Task to carry out:
What lines of the listing below contain the word "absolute"? Copy each of them out.

Data section:
..........

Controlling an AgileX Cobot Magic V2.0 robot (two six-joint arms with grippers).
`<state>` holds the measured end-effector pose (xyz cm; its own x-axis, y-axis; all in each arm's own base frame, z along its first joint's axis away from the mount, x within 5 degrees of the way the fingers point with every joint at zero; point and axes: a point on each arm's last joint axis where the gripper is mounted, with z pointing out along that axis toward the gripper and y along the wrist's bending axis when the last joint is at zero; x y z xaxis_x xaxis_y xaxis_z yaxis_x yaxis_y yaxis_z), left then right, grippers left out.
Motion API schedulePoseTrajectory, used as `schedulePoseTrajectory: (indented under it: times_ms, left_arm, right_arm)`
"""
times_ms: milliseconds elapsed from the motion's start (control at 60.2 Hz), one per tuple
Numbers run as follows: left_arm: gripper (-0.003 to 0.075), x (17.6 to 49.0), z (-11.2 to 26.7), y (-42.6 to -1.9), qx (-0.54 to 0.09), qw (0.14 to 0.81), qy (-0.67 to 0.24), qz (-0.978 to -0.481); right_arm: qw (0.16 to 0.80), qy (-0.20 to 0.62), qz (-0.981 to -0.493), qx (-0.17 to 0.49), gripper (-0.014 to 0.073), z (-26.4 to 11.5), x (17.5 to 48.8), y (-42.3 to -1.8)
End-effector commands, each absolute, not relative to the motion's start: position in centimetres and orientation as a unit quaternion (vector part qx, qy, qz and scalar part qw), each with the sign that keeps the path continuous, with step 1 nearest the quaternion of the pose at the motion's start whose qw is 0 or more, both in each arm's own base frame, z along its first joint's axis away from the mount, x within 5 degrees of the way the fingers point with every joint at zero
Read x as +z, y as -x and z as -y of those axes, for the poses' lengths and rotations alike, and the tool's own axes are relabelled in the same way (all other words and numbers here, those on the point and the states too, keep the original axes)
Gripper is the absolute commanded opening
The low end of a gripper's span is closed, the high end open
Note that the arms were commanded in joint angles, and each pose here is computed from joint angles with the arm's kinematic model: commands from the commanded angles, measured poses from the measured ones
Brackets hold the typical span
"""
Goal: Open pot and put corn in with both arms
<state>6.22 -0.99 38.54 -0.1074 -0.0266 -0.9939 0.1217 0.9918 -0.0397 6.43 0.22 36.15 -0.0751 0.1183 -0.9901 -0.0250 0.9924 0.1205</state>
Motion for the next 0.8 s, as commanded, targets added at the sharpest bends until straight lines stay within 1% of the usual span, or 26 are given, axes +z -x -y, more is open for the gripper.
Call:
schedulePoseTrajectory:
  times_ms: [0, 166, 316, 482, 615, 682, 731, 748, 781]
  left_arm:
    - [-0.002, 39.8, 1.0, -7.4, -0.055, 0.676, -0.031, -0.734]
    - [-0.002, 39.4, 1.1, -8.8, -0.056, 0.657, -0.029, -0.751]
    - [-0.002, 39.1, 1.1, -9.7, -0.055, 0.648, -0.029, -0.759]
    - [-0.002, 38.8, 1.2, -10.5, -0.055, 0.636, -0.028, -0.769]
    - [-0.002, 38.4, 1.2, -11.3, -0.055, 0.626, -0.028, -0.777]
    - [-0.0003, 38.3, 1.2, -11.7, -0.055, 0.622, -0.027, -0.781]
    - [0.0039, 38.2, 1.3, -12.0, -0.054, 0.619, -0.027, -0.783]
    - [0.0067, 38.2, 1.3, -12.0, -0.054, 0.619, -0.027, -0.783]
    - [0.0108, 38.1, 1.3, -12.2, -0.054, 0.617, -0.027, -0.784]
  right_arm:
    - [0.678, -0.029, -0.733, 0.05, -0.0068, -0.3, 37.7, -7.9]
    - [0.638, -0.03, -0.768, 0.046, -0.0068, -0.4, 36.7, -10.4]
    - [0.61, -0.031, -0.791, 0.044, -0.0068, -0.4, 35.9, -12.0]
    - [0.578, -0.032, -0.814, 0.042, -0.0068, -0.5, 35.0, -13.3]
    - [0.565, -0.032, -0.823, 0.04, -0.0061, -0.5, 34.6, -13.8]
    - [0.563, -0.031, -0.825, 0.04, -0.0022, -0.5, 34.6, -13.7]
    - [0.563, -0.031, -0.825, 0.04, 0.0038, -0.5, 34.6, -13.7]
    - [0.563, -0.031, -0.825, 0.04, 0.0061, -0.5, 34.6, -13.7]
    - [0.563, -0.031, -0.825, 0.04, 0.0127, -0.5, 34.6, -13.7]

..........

Task output:
End-effector commands, each absolute, not relative to the motion's start: position in centimetres and orientation as a unit quaternion (vector part qx, qy, qz and scalar part qw), each with the sign that keeps the path continuous, with step 1 nearest the quaternion of the pose at the motion's start whose qw is 0 or more, both in each arm's own base frame, z along its first joint's axis away from the mount, x within 5 degrees of the way the fingers point with every joint at zero
Gripper is the absolute commanded opening

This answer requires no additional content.